Alexander Hill, then, is following Leviticus’s central principle when he grounds his discussion of Christian business ethics on God’s holiness, justice, and love. “A business act is ethical if it reflects God’s holy-just- loving character.”[1] Hill claims that Christians in business reflect divine holiness when they have zeal for God who is their ultimate priority, and who then behave with purity, accountability, and humility. These, rather than trying to reproduce the commercial code designed for an agrarian society, are what it means to put Leviticus into practice today. This does not mean ignoring the specifics of the law, but discerning how God is guiding us to fulfill it in today’s context.
Holiness in Leviticus is not separation for separation’s sake, but for the sake of a thriving community of the people of God and the reconciliation of each person to God. Holiness is not only about individuals’ behavior following regulations, but about how what each person does affects the whole people of God in their life together and their work as agents of God’s kingdom. In this light, Jesus’ call for his people to be “salt” and “light” to outsiders (Matt. 5:13-16) makes complete sense. To be holy is to go beyond the law to love your neighbor, to love even your enemy, and to “be perfect, therefore, as your heavenly Father is perfect” (Matt. 5:48, echoing Lev. 19:2).
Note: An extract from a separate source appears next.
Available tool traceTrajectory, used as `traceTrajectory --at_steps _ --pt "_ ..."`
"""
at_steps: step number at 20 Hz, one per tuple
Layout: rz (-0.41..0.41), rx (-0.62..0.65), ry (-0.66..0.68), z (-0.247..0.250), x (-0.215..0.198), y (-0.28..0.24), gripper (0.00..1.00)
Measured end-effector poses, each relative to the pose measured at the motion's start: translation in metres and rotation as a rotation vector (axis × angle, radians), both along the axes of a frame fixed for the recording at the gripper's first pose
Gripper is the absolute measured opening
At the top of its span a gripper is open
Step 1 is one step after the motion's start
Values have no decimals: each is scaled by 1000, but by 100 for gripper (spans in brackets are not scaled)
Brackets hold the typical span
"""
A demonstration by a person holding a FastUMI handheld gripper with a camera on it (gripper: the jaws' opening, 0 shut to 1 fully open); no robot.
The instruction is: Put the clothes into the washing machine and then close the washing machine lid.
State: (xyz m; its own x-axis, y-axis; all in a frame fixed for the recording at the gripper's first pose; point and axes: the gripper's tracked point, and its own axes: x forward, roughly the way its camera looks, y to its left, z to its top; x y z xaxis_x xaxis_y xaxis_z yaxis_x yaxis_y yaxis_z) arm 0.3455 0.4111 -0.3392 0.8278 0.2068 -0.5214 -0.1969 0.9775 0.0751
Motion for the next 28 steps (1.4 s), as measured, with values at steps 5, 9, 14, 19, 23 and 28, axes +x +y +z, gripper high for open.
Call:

In short, ancient Israel did not obey Leviticus as a peculiar set of regulations, but as an expression of God’s presence in their midst. This is as relevant to God’s people today as it was then. In Leviticus, God is taking a collection of nomadic tribes and shaping their culture as a people. Likewise today, when God’s people enter their places of work, through them God is shaping the cultures of their work units, organizations, and communities. God’s call to be holy, even as he is holy, is a call to shape our cultures for the good.
Alexander Hill, Just Business: Christian Ethics for the Marketplace, 2nd ed. (Downers Grove, IL: IVP Academic, 2008), 15.